Return only the lines running from the top of the entries to the line with "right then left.", inclusive, exactly as written.

(Records drawn from a dataset)
- - - - -

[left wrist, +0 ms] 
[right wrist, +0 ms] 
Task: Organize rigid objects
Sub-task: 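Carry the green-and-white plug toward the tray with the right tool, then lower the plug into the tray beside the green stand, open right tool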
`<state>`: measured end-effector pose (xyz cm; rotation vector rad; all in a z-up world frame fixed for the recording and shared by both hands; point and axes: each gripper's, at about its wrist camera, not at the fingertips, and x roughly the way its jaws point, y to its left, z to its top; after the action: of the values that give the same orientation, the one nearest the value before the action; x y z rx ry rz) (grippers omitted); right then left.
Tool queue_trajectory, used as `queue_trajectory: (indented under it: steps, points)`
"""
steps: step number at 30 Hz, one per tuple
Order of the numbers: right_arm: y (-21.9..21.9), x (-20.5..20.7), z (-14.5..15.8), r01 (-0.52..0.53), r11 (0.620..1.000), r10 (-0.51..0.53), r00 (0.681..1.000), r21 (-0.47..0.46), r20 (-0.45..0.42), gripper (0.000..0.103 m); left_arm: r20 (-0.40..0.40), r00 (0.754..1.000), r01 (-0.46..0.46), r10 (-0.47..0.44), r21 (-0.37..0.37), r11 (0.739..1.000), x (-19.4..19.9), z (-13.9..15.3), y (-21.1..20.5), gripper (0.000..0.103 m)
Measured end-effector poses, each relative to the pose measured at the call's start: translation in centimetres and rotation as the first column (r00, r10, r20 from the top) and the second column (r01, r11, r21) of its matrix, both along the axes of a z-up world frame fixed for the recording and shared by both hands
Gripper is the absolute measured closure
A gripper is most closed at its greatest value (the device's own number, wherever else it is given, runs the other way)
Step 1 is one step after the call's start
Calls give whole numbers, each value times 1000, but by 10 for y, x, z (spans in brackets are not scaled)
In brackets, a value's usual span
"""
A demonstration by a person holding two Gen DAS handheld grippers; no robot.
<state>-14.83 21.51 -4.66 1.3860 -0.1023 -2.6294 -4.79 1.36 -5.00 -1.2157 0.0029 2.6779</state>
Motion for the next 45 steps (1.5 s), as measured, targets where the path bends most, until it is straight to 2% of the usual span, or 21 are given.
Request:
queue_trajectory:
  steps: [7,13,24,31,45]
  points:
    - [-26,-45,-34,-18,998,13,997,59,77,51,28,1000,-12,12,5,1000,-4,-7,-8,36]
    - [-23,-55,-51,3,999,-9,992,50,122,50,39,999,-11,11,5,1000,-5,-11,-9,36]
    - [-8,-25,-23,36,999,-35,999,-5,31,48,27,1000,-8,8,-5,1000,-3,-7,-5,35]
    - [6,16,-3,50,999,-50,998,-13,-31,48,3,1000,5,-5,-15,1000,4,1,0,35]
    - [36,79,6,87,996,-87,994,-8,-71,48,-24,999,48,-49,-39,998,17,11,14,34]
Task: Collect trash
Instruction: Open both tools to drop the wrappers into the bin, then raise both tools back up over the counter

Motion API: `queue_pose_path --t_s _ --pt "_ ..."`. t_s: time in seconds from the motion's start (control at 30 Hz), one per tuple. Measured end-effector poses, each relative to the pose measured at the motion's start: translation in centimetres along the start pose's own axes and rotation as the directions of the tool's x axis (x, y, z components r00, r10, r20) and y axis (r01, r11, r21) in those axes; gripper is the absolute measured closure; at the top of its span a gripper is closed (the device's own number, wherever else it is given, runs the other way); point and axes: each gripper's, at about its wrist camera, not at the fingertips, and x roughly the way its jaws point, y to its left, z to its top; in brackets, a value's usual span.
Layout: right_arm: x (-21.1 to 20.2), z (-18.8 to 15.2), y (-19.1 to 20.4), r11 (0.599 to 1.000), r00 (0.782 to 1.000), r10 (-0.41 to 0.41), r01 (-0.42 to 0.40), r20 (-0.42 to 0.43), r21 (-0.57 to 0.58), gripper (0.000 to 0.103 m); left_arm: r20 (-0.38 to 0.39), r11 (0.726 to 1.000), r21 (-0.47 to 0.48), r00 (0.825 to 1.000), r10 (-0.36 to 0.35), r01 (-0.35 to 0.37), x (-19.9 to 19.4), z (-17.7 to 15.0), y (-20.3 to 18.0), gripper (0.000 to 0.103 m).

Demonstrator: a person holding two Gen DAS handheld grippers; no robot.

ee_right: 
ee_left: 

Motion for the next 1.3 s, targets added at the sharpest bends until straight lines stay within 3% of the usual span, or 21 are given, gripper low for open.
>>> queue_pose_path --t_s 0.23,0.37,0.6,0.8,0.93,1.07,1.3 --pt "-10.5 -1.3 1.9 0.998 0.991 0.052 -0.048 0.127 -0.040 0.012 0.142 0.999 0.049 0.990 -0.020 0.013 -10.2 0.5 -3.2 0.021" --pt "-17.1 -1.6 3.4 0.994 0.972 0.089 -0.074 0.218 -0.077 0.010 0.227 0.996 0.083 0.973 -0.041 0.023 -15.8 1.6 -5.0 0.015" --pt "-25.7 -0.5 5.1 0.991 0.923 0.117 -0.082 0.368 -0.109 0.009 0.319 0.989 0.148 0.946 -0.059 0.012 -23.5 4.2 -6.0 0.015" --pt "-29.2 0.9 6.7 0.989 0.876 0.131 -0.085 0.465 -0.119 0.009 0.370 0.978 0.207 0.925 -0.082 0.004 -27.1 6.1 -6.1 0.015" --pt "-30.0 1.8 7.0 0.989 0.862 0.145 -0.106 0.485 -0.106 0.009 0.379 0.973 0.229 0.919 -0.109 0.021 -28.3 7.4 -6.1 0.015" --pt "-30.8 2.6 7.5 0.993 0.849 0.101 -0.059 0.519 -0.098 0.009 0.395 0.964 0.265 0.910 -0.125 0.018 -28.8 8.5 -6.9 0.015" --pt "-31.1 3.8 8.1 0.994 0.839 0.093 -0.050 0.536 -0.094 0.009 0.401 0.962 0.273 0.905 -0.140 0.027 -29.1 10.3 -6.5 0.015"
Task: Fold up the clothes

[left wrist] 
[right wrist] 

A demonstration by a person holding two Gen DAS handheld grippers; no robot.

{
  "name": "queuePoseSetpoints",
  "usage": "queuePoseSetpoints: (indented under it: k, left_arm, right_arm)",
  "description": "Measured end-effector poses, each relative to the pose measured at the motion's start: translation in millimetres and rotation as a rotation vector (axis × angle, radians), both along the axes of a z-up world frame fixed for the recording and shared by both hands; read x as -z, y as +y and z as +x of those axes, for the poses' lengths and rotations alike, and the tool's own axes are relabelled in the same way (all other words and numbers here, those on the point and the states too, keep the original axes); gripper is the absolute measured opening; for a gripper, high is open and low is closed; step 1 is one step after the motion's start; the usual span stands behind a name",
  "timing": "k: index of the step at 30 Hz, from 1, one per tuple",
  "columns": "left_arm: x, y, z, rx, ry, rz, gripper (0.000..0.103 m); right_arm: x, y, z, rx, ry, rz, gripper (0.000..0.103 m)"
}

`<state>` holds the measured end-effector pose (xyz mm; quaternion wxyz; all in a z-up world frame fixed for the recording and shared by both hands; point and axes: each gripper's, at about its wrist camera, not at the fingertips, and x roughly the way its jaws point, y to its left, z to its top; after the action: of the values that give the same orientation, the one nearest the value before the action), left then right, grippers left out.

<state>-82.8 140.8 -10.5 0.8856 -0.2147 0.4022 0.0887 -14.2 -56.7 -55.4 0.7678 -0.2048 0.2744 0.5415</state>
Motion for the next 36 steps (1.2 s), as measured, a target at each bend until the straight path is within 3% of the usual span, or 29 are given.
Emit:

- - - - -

**Answer to the exercise:**
[left wrist, +0 ms] 
[right wrist, +0 ms] 
Task: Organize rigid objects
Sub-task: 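Carry the green-and-white plug toward the tray with the right tool, then lower the plug into the tray beside the green stand, open right tool
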`<state>`: measured end-effector pose (xyz cm; rotation vector rad; all in a z-up world frame fixed for the recording and shared by both hands; point and axes: each gripper's, at about its wrist camera, not at the fingertips, and x roughly the way its jaws point, y to its left, z to its top; after the action: of the values that give the same orientation, the one nearest the value before the action; x y z rx ry rz) (grippers omitted); right then left.

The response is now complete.